Le neuvième cercle
jusque vers 16 heures environ. De temps en temps, nous entendions des rafales d’armes automatiques. Nous nous sommes reposés dans les taillis, tout en discutant de ce que nous allions faire. Nous avons alors décidé d’attaquer une ferme dans l’espoir de trouver de la nourriture car nous n’avions rien mangé depuis la veille à midi, et moi depuis plusieurs semaines je ne mangeais pas grand-chose, car j’étais très énervé en pensant à l’évasion. Nous sommes donc partis de notre cachette et avons marché un moment vers un groupe de maisons, lorsque nous avons vu une vieille dame dans la forêt. Nous nous sommes planqués, sauf le Yougoslave qui a abordé cette personne pour lui demander où se trouvait le maquis. À plusieurs reprises elle lui a fait voir la ferme que nous devions attaquer. Après quelques instants nous avons vu le Yougoslave lever les bras en l’air et un type armé qui le tenait en joue. Ils nous ont fait signe d’approcher ; ce que nous avons fait. Immédiatement, nous avons été encerclés par une dizaine de partisans dont un parlant un peu le français ; son père était gardien de notre camp ! « Gendarme autrichien » – très bien – jamais une brutalité, peut-être le seul du camp. Ces partisans nous ont conduits au P.C. où nous avons été nourris puis interrogés.

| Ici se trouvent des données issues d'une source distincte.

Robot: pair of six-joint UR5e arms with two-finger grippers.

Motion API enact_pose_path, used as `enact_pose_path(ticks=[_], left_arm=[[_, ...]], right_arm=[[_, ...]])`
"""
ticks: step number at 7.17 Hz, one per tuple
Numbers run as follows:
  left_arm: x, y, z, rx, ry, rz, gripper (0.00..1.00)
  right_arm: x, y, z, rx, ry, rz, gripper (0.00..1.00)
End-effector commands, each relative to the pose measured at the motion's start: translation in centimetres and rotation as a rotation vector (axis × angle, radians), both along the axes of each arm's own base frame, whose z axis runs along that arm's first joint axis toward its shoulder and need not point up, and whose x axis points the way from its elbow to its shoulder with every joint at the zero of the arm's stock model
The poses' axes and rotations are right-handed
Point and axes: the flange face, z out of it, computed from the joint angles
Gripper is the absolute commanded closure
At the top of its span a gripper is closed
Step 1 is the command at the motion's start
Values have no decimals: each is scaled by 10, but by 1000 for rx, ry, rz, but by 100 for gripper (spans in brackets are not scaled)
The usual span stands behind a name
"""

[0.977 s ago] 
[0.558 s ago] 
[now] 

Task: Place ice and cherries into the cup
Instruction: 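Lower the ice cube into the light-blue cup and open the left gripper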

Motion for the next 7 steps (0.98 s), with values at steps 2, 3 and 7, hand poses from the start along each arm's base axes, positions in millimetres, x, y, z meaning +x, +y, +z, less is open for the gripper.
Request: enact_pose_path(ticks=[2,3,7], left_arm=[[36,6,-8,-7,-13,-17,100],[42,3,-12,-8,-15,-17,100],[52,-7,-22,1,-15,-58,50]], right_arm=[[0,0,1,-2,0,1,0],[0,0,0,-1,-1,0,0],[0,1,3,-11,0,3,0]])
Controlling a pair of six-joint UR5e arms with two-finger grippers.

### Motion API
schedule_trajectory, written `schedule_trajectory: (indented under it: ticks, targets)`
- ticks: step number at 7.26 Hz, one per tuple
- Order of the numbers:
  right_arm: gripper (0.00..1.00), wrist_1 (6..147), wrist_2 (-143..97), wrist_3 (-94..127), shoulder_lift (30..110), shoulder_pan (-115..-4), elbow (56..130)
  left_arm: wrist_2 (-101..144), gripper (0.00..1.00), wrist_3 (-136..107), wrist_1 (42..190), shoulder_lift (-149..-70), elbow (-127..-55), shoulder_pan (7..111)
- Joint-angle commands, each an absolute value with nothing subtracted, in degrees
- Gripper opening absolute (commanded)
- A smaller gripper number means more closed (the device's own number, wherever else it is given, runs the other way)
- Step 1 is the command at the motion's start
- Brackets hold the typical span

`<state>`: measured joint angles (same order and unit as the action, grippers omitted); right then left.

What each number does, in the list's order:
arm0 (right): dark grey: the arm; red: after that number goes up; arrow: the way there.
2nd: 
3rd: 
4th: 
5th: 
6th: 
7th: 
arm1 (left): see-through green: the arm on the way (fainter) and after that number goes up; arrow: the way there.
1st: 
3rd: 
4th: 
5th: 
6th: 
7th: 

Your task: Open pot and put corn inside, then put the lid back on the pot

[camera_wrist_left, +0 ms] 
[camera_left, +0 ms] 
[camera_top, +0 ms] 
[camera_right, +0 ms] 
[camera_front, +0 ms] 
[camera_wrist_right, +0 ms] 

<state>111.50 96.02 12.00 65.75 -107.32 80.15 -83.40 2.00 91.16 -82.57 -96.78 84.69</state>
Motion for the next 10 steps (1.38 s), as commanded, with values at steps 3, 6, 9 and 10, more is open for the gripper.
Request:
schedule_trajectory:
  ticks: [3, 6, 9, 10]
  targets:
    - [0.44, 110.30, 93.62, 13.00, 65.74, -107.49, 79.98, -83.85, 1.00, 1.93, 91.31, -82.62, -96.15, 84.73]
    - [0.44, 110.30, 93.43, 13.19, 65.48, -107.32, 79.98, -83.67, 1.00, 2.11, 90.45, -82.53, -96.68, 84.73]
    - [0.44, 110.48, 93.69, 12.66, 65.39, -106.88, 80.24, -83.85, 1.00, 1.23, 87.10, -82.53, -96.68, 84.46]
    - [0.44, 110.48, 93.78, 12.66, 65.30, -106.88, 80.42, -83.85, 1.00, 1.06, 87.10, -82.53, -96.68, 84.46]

— Une demi-heure après : alerte ! Deux cents S.S. étaient à nos trousses. Nous sommes partis dans la montagne avec tous les partisans, pendant plusieurs heures. Nous sommes ensuite redescendus à la ferme où nous sommes restés plusieurs jours. Nous étions bien nourris et soignés, car moi j’étais couvert de furoncles et de phlegmons : le pus me sortait de partout.
— Nous voulions rester dans ce maquis, mais ils n’ont jamais voulu nous garder, car nous étions trop près du camp. Il y avait souvent des attaques de la part des S.S. et nous étions toujours habillés en rayé et la boule à zéro.
— Nous sommes donc partis de maquis en maquis, accompagnés de plusieurs partisans. Nous sommes repassés en Yougoslavie. Entre Loubliana et Zagreb, nous avons été obligés de traverser la rivière La Save en pleine nuit. Nous étions peut-être une cinquantaine, peut-être plus. Une route longeait cette rivière et était sévèrement gardée par des militaires. Les patrouilles la parcouraient sans arrêt. Il fallait rester cachés dans un chemin creux, traverser la route et sauter dans un petit bateau à rames, par équipe de cinq ou six hommes. Je faisais partie du troisième ou quatrième tour. Lorsque nous sommes arrivés au milieu de la rivière, un Italien a crié : « On coule ! On coule ! » Pris de peur, nous avons tous sauté à l’eau, sans connaître la profondeur et, la plupart, sans savoir nager et avec un courant très fort, l’eau glacée – nous étions fin novembre. Heureusement, nous n’avions de l’eau que jusqu’à la poitrine ; nous sommes revenus au point de départ. Nous étions trempés et gelés. La journée suivante, nous étions cantonnés dans une ferme abandonnée, sans manger et toujours frigorifiés car nous n’avions pas le droit de faire du feu pour ne pas signaler notre présence à l’ennemi.
— Un certain jour, les partisans nous ont laissés une journée entière dans un champ recouvert de neige, à je ne sais combien d’altitude. Nous étions séparés les uns des autres, de crainte que nous soyons découverts par des patrouilles S.S. Nous sommes restés assis chacun au pied de son arbre.
— Un autre soir, nous sommes arrivés dans un village occupé par les partisans. Ceux qui nous accompagnaient sont entrés dans une ferme après nous avoir laissés dans un chemin. Nous sommes restés toute la nuit accroupis, sous une grosse roche. Il a neigé toute la nuit. Il faisait très froid. Au petit matin, nous sommes allés à la ferme. Les partisans se sont excusés en disant qu’ils nous avaient oubliés.
— Le lendemain, deux partisans nous ont conduits dans une forêt éloignée du village. Je crois que nous sommes restés là deux jours. La nuit nous couchions dans une petite cabane de montagne servant à engranger du foin. Le jour, les partisans nous faisaient sortir pour rester debout en pleine forêt et sans abri, avec comme habillement notre tenue de bagnards. Les chaussures n’existaient plus. La nourriture : un bouillon clair, un os sans viande, mais beaucoup d’« asticots ».